The Personal Property Securities Act 2009 (Cth) is also critically important in supply agreements. Where a supplier delivers goods to a customer on credit terms, the supplier retains title to the goods until they are paid for, and must register a purchase money security interest (PMSI) on the Personal Property Securities Register (PPSR) to protect its rights against the customer's creditors if the customer becomes insolvent.

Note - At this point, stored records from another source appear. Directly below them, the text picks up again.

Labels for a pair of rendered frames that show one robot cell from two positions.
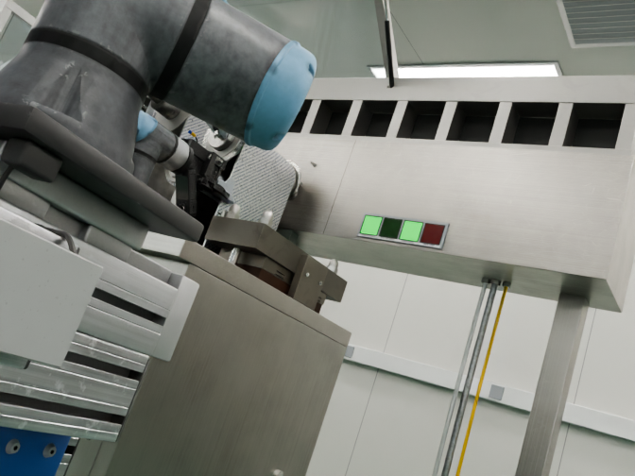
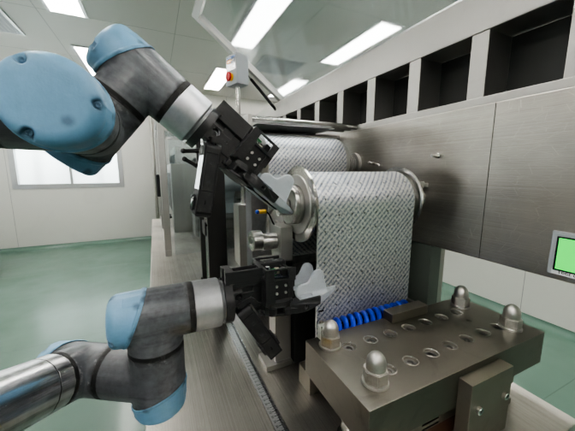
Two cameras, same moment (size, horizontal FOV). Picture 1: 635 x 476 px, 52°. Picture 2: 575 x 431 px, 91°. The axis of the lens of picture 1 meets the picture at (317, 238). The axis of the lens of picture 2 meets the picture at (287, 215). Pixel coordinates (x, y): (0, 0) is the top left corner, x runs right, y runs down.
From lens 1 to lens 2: 1.27 m
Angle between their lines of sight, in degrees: 36
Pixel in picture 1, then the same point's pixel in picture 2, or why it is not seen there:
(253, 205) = (366, 267)
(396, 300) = not seen: hidden behind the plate
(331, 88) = (429, 34)
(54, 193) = not seen: outside the picture
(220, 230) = (317, 374)
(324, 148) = (445, 128)
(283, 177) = (397, 205)
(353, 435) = not seen: hidden behind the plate
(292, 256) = (443, 395)

GST at 10% applies to most taxable supplies of goods and services in Australia under the A New Tax System (Goods and Services Tax) Act 1999 (Cth). A Supply Agreement must clearly deal with GST — whether prices include GST, when tax invoices are issued, and the consequences if GST treatment changes.
A well-drafted Australian Supply Agreement will address: the goods or services being supplied; pricing and GST; delivery terms and risk of loss; payment terms and interest on late payment; quality standards and inspection rights; consumer guarantees and warranty limitations; limitation of liability; force majeure; confidentiality; and termination rights. This template is governed by Australian federal and state law and is suitable for use in all Australian states and territories.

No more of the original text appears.